**Task directions**. Search the listing for the string "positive" and copy every line that contains it.

**Extracted data**.
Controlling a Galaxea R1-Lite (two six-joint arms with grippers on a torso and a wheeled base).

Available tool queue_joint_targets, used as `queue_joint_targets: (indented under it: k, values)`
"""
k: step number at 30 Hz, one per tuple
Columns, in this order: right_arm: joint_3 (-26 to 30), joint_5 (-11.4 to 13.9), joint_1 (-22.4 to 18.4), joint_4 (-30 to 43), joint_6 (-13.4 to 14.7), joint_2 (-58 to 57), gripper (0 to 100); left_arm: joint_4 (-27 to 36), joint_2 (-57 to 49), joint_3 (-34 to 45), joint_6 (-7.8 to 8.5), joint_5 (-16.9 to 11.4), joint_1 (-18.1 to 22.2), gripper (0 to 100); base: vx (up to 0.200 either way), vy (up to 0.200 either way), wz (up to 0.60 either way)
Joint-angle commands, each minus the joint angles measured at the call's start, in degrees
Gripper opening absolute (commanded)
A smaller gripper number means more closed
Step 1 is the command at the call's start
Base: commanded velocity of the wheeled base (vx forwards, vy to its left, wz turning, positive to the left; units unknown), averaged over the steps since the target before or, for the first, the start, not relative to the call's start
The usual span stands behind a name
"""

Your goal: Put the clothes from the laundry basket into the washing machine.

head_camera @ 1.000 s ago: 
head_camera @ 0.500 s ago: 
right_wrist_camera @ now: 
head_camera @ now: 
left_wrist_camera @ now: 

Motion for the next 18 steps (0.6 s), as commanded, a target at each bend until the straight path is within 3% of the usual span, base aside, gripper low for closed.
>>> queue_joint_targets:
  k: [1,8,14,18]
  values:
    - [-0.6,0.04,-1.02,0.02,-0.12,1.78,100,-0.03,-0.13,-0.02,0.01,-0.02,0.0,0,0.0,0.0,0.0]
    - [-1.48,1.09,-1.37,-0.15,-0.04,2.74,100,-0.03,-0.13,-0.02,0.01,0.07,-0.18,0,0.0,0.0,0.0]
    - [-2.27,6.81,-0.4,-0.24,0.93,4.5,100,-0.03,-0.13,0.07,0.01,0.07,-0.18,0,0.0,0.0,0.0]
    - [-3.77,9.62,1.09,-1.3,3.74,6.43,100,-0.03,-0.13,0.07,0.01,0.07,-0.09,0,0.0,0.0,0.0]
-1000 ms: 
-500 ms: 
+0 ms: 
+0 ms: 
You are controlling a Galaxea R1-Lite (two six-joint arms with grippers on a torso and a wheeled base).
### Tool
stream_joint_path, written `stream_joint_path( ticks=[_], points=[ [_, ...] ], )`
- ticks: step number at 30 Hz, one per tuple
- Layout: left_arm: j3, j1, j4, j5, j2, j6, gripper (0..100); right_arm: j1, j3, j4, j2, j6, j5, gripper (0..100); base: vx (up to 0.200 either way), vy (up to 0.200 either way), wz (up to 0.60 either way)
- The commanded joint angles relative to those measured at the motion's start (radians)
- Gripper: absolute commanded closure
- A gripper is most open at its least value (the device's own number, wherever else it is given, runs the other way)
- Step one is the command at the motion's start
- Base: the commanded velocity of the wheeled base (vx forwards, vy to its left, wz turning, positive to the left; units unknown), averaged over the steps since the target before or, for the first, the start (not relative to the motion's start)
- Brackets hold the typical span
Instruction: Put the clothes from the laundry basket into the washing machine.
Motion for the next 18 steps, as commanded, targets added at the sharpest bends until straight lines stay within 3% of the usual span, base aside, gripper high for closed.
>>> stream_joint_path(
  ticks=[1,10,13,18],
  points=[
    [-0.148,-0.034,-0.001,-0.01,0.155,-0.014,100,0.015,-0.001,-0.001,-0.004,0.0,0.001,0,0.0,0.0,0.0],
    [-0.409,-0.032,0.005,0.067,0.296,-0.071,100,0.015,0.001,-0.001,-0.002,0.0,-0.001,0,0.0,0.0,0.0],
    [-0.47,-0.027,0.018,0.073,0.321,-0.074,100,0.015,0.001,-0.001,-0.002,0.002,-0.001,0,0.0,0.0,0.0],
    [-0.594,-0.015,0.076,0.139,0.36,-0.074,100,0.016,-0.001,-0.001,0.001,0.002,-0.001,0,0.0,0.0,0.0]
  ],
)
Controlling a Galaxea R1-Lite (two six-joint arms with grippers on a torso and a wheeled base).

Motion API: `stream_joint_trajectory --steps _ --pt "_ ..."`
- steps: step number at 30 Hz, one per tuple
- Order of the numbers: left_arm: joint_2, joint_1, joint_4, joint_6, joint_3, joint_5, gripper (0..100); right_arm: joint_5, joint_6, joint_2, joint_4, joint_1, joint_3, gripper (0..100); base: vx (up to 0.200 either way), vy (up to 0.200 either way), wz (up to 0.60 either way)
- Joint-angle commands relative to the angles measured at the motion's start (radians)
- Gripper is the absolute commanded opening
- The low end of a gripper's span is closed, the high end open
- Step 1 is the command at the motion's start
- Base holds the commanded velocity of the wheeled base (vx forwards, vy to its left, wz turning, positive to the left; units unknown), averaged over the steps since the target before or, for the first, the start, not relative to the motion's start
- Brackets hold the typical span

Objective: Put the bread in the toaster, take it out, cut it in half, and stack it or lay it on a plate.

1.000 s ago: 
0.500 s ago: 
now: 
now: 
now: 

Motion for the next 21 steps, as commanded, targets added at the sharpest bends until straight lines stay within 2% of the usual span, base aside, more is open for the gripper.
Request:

**Problem solution**.
Base: commanded velocity of the wheeled base (vx forwards, vy to its left, wz turning, positive to the left; units unknown), averaged over the steps since the target before or, for the first, the start, not relative to the call's start
- Base: the commanded velocity of the wheeled base (vx forwards, vy to its left, wz turning, positive to the left; units unknown), averaged over the steps since the target before or, for the first, the start (not relative to the motion's start)
- Base holds the commanded velocity of the wheeled base (vx forwards, vy to its left, wz turning, positive to the left; units unknown), averaged over the steps since the target before or, for the first, the start, not relative to the motion's start

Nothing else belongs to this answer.